The Mississippi abortion clinic at the center of the Supreme Court’s Dobbs ruling, which ultimately overturned Roe v. Wade and returned the issue of abortion to the states, is set to become a consignment shop after sitting empty for the past sixth months, NBC News reported on Thursday.
Jackson Women’s Health Organization will now become a high-end consignment shop called Hunt, said owner David Carpenter, who bought the building soon after the Supreme Court overturned Roe. The former abortion clinic was known as the “Pink House” because of its pink-stucco facade, but the soon-to-be thrift store was repainted white earlier this week, the report states. The shop appears to sell furniture, “ornate chandeliers, sea-grass-woven chairs” and various antiques, its Facebook page shows.
Carpenter is in the process of relocating Hunt from a smaller shop nearby and said he purchased the building from a local developer who bought it from the clinic’s owner Diane Derzishe. The new location will be 3000 square feet is expected to open on March 1.
Carpenter told NBC News he did not want to discuss the building’s previous purpose, stating “That was then. This is now.”
“I want to do something that the community will embrace. I want it to be a positive thing. I don’t want to get into a political issue about it,” he said.
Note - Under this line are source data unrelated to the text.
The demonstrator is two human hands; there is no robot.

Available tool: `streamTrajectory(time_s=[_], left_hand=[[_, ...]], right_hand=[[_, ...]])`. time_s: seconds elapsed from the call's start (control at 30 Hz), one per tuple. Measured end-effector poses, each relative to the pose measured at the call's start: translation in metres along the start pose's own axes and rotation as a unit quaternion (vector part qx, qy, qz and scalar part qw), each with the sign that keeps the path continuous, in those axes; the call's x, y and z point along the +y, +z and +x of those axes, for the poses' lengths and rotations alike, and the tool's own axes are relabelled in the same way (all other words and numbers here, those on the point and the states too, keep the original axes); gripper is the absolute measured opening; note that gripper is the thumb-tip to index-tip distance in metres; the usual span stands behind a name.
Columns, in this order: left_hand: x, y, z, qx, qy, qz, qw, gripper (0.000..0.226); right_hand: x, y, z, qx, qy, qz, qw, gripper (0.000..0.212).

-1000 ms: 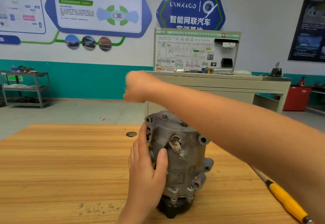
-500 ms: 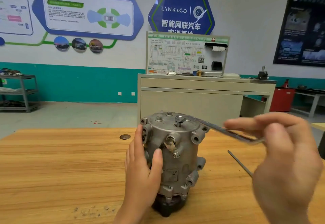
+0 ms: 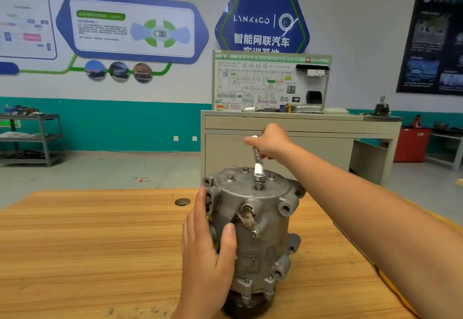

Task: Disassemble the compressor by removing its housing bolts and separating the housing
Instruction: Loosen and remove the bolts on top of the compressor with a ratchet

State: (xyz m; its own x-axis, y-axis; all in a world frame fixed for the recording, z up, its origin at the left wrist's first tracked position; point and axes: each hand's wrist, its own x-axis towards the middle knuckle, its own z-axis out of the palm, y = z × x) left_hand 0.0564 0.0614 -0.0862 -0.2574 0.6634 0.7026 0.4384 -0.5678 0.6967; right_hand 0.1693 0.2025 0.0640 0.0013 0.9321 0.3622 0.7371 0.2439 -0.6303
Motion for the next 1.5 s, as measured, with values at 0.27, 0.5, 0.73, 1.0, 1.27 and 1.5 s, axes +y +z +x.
streamTrajectory(time_s=[0.27, 0.5, 0.73, 1.0, 1.27, 1.5], left_hand=[[-0.008, 0.003, 0.002, -0.001, 0.015, -0.01, 1.0, 0.064], [0.021, 0.007, 0.008, -0.001, 0.031, -0.19, 0.981, 0.046], [-0.001, -0.002, -0.003, 0.023, -0.014, -0.023, 0.999, 0.055], [0.0, -0.002, 0.0, 0.009, -0.023, -0.021, 0.999, 0.055], [0.009, -0.007, -0.001, -0.013, -0.037, -0.02, 0.999, 0.055], [0.038, -0.025, 0.013, 0.017, -0.002, 0.052, 0.999, 0.042]], right_hand=[[-0.123, 0.048, -0.074, -0.037, -0.327, -0.318, 0.889, 0.017], [-0.07, 0.024, -0.199, 0.134, -0.514, 0.004, 0.847, 0.014], [0.018, -0.037, -0.213, 0.282, -0.203, 0.49, 0.8, 0.02], [0.071, -0.056, -0.116, 0.213, 0.05, 0.429, 0.876, 0.013], [0.034, -0.032, -0.052, 0.014, 0.121, 0.373, 0.92, 0.018], [-0.004, -0.019, -0.054, -0.096, 0.066, 0.324, 0.939, 0.008]])
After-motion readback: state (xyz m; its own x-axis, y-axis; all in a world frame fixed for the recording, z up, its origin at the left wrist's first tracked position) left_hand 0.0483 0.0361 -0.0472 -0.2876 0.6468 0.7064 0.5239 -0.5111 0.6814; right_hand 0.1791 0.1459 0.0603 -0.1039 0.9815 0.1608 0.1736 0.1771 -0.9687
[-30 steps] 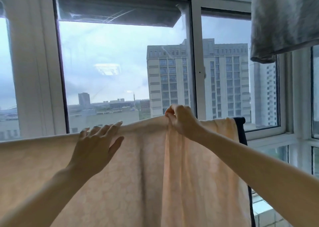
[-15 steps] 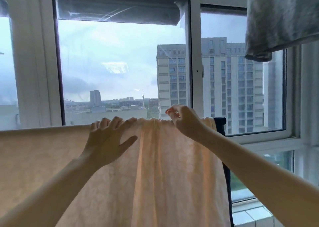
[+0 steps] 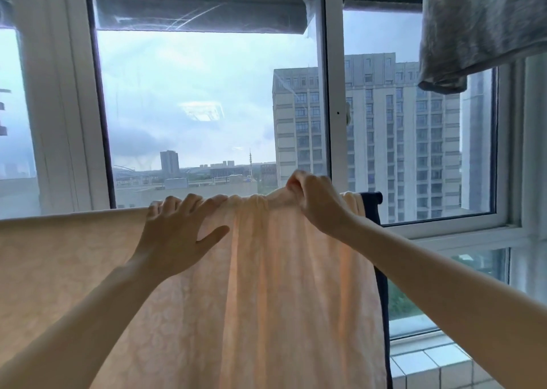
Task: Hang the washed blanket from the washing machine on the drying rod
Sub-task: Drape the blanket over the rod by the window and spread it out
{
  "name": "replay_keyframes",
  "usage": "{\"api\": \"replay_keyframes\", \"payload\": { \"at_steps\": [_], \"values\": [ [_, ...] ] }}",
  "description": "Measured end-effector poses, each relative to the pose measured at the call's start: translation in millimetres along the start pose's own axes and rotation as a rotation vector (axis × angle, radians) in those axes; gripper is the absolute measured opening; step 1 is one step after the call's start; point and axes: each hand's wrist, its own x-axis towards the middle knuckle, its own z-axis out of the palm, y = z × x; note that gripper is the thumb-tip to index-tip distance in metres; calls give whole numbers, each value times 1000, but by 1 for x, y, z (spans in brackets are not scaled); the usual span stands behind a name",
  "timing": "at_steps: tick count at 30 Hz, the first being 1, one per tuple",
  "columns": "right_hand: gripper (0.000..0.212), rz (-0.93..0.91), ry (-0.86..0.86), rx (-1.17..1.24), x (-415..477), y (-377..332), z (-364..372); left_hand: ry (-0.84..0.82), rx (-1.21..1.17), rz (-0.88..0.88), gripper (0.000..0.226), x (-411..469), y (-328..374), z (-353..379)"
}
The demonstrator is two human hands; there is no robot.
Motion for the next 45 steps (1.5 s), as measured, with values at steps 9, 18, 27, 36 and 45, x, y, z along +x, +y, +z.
{"api": "replay_keyframes", "payload": {
  "at_steps": [9,18,27,36,45],
  "values": [
    [13,144,8,-187,-11,40,-43,-5,-39,-14,65,2,8,2],
    [29,-158,-124,20,3,-12,-4,-10,-19,3,62,-3,3,-4],
    [22,-52,12,-141,-3,-13,8,-11,-9,10,61,-2,2,1],
    [19,204,87,-173,-20,44,-33,8,-72,-23,56,6,23,1],
    [20,190,75,-54,-18,50,-32,114,-143,124,52,34,89,11]
  ]
}}
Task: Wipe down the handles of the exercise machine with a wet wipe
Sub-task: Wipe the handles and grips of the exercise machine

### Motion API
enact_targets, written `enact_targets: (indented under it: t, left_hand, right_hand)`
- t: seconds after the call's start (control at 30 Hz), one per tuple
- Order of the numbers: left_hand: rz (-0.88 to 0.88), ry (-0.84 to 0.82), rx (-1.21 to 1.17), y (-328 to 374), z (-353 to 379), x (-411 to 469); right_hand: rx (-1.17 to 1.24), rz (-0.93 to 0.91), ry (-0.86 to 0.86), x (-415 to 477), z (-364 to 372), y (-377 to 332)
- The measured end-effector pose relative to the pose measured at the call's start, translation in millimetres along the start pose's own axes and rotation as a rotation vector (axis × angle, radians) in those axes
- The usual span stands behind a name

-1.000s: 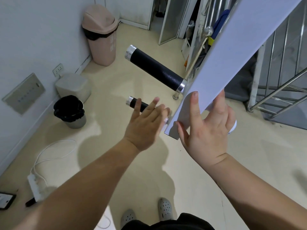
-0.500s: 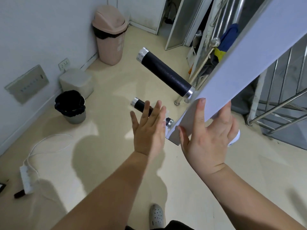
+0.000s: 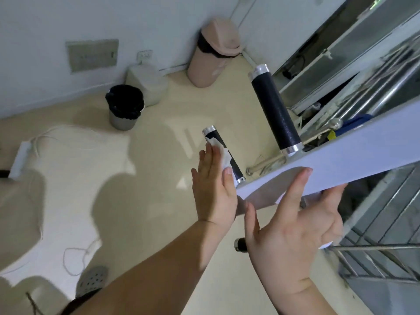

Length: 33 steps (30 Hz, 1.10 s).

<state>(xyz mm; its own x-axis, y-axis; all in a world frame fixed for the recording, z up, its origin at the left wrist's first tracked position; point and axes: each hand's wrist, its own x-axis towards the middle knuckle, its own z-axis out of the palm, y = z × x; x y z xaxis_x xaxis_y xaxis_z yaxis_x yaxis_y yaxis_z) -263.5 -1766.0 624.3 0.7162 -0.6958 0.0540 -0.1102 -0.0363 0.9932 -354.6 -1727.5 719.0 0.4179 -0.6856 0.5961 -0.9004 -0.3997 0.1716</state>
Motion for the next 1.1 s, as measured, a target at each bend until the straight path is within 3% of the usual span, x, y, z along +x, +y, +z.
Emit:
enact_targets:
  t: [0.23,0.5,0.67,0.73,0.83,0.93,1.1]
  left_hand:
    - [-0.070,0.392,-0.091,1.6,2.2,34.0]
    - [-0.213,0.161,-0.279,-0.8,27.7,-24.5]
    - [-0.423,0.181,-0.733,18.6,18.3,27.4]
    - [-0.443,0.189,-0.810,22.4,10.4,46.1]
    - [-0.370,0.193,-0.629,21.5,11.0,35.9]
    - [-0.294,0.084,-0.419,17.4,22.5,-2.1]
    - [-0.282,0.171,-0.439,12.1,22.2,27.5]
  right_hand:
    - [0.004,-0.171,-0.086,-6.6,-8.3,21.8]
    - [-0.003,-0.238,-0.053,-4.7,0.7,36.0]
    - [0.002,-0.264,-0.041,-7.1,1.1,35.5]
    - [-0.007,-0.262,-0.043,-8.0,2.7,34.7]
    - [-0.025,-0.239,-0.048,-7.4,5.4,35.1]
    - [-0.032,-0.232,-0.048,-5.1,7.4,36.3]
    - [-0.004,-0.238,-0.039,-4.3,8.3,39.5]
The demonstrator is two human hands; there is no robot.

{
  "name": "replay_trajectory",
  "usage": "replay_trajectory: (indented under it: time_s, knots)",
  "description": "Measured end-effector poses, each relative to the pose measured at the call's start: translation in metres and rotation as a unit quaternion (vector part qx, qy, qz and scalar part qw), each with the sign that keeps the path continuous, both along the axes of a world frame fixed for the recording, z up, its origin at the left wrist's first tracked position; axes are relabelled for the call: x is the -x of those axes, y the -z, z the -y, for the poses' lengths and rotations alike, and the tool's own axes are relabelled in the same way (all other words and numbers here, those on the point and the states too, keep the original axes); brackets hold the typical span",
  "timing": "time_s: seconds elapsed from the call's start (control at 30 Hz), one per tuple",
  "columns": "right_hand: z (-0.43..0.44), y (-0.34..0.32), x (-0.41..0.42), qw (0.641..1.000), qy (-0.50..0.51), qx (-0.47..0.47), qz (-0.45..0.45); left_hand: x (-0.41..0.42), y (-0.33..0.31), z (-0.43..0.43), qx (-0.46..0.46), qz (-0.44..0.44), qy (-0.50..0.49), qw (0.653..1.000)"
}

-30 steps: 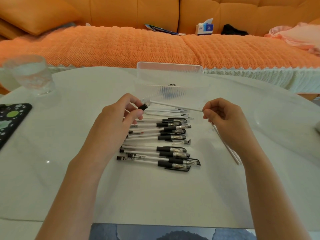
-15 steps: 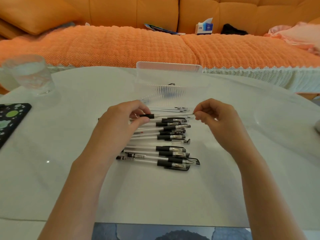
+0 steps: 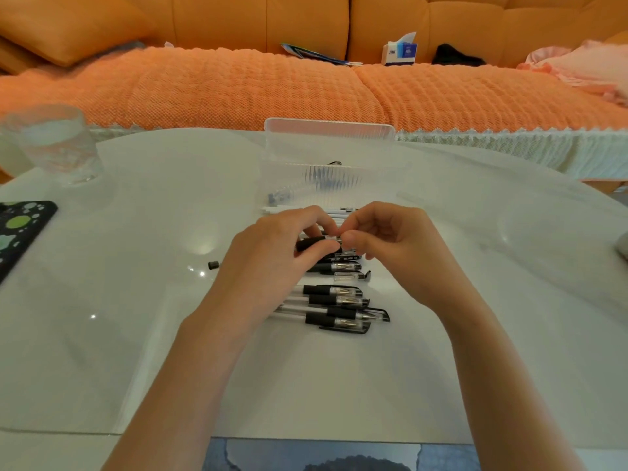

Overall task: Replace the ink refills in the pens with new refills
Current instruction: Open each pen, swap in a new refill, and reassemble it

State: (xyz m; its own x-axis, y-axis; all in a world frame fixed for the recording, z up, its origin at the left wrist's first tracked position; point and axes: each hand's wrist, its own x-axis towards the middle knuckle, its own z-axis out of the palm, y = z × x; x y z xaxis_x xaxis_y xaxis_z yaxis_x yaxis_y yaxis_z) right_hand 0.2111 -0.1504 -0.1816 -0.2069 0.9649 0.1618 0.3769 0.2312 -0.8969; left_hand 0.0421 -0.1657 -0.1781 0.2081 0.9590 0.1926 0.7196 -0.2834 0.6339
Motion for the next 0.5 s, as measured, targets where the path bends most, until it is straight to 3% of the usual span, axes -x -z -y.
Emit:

Jackson Women’s Health Organization officially closed on July 6, after a pro-life law activated following the Supreme Court’s Dobbs decision. At the time, clinic owner Diane Derzis said she was planning to open another abortion clinic in Las Cruces, New Mexico.
Jackson Women’s Health Organization opened in 1995 and was the state’s only abortion clinic by 2006, according to the report. The pro-abortion Guttmacher Institute found that 66 clinics in 15 states stopping performing abortions after the Dobbs decision, and twenty-six of those clinics closed altogether.